_DIRECTIONS FOR THIS TASK_
Show every line below where "form" can be found.

SUPPLIED ENTRIES: Begin

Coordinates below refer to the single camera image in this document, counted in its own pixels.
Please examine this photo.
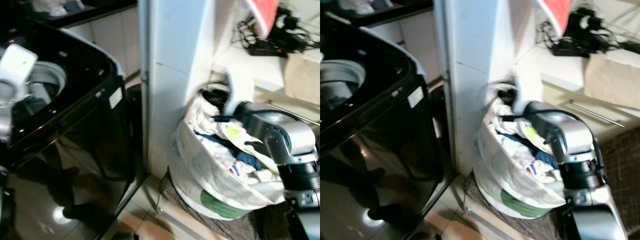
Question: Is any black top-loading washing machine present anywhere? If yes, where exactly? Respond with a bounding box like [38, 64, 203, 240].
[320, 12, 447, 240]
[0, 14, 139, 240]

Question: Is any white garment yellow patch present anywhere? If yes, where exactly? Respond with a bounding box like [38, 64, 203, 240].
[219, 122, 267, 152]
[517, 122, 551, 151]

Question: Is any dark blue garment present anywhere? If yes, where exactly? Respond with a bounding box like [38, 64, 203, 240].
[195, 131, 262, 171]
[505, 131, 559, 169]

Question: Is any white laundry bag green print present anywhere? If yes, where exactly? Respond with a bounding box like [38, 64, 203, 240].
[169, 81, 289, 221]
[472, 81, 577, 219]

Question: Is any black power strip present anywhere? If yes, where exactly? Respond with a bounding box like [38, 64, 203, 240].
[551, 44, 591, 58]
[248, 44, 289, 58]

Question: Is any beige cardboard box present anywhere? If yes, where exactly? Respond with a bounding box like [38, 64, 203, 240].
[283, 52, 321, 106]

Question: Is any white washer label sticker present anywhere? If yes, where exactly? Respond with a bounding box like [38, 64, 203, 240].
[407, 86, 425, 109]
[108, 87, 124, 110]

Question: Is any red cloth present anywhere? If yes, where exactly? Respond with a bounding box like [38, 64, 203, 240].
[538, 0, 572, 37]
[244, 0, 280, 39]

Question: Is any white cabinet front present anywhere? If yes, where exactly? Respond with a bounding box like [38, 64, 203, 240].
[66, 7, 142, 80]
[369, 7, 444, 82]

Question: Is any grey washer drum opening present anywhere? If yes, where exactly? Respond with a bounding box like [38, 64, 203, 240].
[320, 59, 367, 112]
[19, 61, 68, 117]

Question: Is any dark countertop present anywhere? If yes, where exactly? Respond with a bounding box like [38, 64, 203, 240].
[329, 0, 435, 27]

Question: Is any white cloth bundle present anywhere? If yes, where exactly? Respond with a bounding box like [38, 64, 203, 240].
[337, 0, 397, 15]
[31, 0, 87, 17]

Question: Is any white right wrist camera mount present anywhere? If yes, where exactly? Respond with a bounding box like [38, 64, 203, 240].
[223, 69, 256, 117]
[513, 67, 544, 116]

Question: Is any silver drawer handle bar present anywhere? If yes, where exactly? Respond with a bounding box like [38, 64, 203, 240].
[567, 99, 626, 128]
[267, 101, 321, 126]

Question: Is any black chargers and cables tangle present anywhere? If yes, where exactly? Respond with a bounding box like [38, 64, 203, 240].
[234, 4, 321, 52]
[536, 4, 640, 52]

SUPPLIED ENTRIES: End
SUPPLIED ENTRIES: Begin

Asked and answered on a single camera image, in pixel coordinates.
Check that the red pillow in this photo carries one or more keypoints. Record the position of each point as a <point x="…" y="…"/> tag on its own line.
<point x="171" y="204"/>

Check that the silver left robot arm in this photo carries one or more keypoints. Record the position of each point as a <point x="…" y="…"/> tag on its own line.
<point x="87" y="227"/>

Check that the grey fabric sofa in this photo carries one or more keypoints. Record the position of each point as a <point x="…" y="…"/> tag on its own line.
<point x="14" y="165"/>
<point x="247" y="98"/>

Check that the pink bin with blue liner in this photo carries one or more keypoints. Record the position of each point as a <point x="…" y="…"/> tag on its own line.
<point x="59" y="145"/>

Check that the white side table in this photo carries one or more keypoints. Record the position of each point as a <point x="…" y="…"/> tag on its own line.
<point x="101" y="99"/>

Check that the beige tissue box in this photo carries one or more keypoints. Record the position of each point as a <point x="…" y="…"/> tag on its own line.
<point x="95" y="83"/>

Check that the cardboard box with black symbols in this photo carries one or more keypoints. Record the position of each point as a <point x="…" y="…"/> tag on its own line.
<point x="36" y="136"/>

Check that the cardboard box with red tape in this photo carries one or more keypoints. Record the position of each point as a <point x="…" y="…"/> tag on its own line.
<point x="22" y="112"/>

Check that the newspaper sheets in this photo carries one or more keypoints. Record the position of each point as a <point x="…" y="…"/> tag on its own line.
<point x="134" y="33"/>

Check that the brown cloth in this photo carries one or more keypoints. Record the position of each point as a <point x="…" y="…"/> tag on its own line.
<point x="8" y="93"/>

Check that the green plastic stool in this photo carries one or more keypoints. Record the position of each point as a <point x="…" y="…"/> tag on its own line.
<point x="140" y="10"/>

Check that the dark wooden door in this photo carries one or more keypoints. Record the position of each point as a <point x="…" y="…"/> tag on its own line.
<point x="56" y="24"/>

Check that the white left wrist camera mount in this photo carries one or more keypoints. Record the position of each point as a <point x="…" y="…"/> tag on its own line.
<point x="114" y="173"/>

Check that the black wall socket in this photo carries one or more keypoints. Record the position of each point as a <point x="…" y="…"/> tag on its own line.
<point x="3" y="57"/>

SUPPLIED ENTRIES: End
SUPPLIED ENTRIES: Begin

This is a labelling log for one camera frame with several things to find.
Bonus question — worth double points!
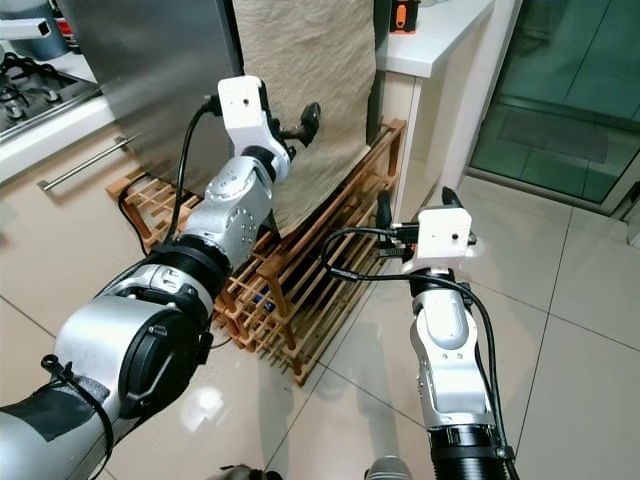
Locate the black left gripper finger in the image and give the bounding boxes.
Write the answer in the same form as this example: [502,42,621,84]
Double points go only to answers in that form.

SUPPLIED ENTRIES: End

_YOUR SOLUTION_
Write the answer in the same form as this example: [502,42,621,84]
Double points go only to answers in that form.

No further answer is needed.